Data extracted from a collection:
______________________________

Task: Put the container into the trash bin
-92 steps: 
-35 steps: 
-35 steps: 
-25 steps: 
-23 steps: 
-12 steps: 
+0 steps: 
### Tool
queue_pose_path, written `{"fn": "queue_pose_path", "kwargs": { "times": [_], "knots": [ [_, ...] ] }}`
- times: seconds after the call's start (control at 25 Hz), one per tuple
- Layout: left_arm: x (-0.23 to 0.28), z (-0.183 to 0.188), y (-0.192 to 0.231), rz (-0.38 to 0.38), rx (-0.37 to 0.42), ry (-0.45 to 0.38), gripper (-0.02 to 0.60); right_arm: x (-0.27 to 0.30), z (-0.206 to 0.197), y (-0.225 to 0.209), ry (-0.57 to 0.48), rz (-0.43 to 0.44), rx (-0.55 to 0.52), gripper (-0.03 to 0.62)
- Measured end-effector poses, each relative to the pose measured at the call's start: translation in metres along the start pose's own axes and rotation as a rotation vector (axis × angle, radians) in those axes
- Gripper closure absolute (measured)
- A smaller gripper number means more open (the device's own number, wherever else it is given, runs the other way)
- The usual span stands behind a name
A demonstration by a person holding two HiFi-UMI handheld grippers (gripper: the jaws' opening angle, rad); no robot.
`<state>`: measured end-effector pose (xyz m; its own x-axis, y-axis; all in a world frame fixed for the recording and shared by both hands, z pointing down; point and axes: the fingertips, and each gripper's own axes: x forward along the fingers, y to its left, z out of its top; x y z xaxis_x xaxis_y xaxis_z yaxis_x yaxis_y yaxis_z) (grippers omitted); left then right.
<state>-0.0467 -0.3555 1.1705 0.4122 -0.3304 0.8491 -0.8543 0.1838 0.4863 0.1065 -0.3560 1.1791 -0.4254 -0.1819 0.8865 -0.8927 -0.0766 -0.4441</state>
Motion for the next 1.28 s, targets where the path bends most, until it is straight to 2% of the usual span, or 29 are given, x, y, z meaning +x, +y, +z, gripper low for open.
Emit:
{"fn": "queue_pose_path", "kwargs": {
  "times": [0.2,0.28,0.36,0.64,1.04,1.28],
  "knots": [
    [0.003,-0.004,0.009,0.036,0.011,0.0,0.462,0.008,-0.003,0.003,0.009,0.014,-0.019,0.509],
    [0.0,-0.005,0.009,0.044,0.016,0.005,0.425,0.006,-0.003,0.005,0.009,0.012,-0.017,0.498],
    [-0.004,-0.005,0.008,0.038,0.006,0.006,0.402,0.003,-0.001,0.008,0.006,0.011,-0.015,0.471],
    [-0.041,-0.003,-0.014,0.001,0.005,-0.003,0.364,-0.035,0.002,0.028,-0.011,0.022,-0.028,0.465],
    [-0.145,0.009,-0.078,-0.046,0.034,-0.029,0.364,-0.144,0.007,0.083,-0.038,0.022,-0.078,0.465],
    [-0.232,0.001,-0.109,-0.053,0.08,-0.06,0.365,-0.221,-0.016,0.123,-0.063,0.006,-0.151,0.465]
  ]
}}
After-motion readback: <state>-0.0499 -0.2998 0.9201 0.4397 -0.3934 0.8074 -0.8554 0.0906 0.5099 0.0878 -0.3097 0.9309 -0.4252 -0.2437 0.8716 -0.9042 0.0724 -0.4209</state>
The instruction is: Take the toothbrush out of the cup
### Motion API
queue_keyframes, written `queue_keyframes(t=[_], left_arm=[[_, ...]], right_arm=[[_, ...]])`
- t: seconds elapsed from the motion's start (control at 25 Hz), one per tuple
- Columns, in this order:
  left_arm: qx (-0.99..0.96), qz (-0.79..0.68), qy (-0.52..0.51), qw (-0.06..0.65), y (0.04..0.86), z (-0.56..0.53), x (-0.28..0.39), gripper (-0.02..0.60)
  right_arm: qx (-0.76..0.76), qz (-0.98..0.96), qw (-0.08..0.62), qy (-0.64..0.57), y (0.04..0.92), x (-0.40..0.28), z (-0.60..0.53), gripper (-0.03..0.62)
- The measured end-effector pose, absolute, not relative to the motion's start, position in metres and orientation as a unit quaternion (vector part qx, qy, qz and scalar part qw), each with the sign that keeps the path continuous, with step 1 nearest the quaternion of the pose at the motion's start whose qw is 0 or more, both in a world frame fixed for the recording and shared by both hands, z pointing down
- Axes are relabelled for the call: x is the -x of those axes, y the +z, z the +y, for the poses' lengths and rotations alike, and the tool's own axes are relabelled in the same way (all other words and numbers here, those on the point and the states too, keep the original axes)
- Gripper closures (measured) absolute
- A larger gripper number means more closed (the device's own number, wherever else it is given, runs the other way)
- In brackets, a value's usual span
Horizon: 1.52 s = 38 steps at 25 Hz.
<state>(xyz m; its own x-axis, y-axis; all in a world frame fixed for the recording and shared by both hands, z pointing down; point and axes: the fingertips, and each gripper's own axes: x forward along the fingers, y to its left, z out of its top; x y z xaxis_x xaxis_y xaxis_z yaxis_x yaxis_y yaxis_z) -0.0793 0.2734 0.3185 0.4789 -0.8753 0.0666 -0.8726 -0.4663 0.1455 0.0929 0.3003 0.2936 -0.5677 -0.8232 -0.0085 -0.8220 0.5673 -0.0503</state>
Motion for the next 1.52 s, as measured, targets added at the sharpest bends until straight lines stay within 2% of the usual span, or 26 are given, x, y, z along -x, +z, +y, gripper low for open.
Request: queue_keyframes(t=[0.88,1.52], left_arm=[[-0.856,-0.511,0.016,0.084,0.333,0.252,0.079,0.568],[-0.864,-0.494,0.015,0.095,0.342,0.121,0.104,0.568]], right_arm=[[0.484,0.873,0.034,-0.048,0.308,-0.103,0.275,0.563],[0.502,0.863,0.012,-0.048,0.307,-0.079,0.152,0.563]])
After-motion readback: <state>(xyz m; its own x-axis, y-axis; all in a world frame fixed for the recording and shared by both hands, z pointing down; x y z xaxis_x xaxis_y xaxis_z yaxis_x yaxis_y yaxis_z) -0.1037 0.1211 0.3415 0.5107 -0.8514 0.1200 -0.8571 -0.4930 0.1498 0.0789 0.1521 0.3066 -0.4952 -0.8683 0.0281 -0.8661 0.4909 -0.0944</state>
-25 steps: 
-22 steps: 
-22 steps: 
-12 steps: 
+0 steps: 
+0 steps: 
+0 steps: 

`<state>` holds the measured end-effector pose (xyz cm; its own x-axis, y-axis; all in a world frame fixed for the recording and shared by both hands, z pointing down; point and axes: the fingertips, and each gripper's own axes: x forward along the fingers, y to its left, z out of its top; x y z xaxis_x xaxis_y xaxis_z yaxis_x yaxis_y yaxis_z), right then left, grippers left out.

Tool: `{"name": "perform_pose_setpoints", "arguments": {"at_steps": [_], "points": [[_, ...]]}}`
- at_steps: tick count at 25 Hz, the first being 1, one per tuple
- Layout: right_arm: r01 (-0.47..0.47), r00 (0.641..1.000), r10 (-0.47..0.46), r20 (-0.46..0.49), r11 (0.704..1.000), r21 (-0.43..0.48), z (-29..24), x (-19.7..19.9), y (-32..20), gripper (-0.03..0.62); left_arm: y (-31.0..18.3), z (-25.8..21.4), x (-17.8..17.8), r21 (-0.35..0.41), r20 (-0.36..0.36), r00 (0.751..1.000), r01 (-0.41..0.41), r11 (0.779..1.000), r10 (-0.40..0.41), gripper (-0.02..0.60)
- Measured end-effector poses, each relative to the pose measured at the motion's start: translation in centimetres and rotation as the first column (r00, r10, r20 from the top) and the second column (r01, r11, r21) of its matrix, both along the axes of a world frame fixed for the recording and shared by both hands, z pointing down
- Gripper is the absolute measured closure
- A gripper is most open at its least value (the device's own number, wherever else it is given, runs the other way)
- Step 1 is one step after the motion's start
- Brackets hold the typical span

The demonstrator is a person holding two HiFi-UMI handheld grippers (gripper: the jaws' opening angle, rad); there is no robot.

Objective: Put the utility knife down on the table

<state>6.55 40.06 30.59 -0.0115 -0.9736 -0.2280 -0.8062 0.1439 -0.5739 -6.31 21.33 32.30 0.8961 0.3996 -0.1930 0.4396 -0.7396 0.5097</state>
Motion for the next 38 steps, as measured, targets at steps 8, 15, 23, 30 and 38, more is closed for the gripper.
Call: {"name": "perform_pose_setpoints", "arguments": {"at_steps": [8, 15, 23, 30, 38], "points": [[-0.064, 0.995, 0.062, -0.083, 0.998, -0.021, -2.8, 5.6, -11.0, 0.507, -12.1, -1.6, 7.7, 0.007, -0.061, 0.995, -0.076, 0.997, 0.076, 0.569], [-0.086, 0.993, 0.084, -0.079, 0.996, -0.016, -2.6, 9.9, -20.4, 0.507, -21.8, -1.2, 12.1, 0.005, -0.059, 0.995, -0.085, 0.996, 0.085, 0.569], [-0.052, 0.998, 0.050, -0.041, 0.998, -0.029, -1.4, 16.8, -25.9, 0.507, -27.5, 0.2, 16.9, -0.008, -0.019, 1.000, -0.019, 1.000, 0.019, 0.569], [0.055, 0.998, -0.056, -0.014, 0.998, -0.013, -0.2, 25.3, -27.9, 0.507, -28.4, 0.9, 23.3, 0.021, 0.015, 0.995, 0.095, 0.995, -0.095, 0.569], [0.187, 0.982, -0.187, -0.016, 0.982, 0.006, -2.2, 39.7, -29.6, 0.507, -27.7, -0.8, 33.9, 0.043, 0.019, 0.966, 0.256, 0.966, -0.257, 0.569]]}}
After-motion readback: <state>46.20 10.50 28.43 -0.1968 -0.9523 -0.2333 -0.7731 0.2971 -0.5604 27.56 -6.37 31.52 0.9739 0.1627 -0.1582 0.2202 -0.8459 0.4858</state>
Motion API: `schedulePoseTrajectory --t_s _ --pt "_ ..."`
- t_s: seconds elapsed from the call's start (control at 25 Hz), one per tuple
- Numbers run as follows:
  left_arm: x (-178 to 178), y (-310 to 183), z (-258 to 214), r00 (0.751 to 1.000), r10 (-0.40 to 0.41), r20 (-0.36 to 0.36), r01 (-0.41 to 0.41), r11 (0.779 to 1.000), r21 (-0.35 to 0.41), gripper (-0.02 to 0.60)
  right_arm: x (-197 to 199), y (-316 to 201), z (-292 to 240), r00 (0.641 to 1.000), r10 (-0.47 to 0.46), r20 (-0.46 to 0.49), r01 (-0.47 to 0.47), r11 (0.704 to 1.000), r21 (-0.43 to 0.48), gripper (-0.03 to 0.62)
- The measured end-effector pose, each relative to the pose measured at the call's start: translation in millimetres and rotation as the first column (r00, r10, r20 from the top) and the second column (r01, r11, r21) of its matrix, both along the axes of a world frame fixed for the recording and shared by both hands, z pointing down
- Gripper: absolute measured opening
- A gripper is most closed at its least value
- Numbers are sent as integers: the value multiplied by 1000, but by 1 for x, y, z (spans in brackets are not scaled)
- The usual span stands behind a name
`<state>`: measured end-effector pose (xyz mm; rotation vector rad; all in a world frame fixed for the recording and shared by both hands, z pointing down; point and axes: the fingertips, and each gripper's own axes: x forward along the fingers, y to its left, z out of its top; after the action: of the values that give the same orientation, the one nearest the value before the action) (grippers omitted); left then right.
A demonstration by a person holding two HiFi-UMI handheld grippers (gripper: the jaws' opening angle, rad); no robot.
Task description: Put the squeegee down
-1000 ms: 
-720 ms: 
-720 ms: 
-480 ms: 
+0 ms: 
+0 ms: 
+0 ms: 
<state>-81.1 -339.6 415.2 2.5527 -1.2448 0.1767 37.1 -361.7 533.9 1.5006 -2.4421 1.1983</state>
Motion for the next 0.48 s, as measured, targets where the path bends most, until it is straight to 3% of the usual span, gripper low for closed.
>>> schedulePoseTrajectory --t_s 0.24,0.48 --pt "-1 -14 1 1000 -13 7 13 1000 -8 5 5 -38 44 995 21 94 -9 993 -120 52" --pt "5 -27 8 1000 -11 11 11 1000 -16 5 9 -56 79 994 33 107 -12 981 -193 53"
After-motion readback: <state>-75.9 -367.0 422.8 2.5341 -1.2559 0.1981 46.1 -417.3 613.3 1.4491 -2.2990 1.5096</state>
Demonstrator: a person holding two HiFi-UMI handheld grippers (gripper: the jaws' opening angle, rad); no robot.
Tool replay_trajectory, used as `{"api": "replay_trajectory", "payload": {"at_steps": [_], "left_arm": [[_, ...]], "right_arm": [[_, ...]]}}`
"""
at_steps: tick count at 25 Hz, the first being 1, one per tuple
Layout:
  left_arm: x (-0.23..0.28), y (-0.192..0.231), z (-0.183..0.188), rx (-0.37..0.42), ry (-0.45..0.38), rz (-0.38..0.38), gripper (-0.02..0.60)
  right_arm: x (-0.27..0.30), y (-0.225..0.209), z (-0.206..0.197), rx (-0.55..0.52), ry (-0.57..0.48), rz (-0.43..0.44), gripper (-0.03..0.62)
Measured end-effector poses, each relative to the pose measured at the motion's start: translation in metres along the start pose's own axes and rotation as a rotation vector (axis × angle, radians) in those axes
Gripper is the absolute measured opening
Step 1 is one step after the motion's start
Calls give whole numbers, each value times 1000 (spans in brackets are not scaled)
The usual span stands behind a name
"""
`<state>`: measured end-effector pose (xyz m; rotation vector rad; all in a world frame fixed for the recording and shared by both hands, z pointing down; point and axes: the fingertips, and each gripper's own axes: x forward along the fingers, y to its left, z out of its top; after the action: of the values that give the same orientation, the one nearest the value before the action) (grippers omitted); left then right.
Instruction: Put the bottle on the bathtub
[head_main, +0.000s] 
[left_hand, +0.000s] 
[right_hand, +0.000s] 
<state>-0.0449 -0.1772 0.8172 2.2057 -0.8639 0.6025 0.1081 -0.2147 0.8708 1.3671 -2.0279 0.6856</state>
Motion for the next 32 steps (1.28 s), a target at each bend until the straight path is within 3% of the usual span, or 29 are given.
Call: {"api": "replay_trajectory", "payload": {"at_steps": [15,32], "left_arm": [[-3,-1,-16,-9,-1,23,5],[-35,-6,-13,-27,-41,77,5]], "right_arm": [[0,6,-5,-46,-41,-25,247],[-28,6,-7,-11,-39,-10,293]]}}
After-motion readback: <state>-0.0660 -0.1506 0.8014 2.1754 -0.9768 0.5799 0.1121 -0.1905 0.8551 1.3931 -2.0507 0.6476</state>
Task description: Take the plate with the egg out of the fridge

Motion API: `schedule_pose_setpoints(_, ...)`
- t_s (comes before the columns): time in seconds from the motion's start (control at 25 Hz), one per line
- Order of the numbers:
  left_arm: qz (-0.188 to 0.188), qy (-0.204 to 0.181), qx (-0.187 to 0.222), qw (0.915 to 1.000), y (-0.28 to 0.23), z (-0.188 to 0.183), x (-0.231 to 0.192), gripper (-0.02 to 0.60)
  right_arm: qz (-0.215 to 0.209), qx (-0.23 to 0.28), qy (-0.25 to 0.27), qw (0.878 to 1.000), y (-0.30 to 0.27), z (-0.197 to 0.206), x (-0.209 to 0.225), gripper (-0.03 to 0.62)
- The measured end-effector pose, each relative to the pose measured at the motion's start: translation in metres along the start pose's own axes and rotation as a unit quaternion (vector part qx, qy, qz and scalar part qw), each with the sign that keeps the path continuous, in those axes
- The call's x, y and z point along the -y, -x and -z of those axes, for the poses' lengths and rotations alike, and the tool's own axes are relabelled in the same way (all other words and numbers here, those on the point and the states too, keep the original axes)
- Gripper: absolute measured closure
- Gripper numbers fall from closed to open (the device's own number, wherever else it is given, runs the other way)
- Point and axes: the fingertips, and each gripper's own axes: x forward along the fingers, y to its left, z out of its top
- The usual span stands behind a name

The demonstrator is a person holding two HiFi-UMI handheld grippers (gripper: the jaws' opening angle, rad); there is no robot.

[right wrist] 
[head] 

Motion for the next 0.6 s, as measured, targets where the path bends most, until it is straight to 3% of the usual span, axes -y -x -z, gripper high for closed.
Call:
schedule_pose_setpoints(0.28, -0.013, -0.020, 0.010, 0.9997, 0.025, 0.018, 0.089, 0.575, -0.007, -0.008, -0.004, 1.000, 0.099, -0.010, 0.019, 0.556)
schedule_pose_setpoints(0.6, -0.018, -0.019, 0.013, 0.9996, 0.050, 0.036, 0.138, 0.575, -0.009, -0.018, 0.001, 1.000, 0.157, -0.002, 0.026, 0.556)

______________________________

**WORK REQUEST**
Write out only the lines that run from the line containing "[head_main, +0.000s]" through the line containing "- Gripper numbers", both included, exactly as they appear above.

**OUTPUT OF THE TASK**
[head_main, +0.000s] 
[left_hand, +0.000s] 
[right_hand, +0.000s] 
<state>-0.0449 -0.1772 0.8172 2.2057 -0.8639 0.6025 0.1081 -0.2147 0.8708 1.3671 -2.0279 0.6856</state>
Motion for the next 32 steps (1.28 s), a target at each bend until the straight path is within 3% of the usual span, or 29 are given.
Call: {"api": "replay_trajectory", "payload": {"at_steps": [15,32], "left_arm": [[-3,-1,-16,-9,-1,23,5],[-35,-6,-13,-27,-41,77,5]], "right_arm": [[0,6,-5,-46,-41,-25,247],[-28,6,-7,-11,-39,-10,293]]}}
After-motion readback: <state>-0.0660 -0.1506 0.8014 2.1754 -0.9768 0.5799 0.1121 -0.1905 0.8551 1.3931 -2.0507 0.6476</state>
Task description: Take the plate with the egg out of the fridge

Motion API: `schedule_pose_setpoints(_, ...)`
- t_s (comes before the columns): time in seconds from the motion's start (control at 25 Hz), one per line
- Order of the numbers:
  left_arm: qz (-0.188 to 0.188), qy (-0.204 to 0.181), qx (-0.187 to 0.222), qw (0.915 to 1.000), y (-0.28 to 0.23), z (-0.188 to 0.183), x (-0.231 to 0.192), gripper (-0.02 to 0.60)
  right_arm: qz (-0.215 to 0.209), qx (-0.23 to 0.28), qy (-0.25 to 0.27), qw (0.878 to 1.000), y (-0.30 to 0.27), z (-0.197 to 0.206), x (-0.209 to 0.225), gripper (-0.03 to 0.62)
- The measured end-effector pose, each relative to the pose measured at the motion's start: translation in metres along the start pose's own axes and rotation as a unit quaternion (vector part qx, qy, qz and scalar part qw), each with the sign that keeps the path continuous, in those axes
- The call's x, y and z point along the -y, -x and -z of those axes, for the poses' lengths and rotations alike, and the tool's own axes are relabelled in the same way (all other words and numbers here, those on the point and the states too, keep the original axes)
- Gripper: absolute measured closure
- Gripper numbers fall from closed to open (the device's own number, wherever else it is given, runs the other way)

Work on this exercise is done.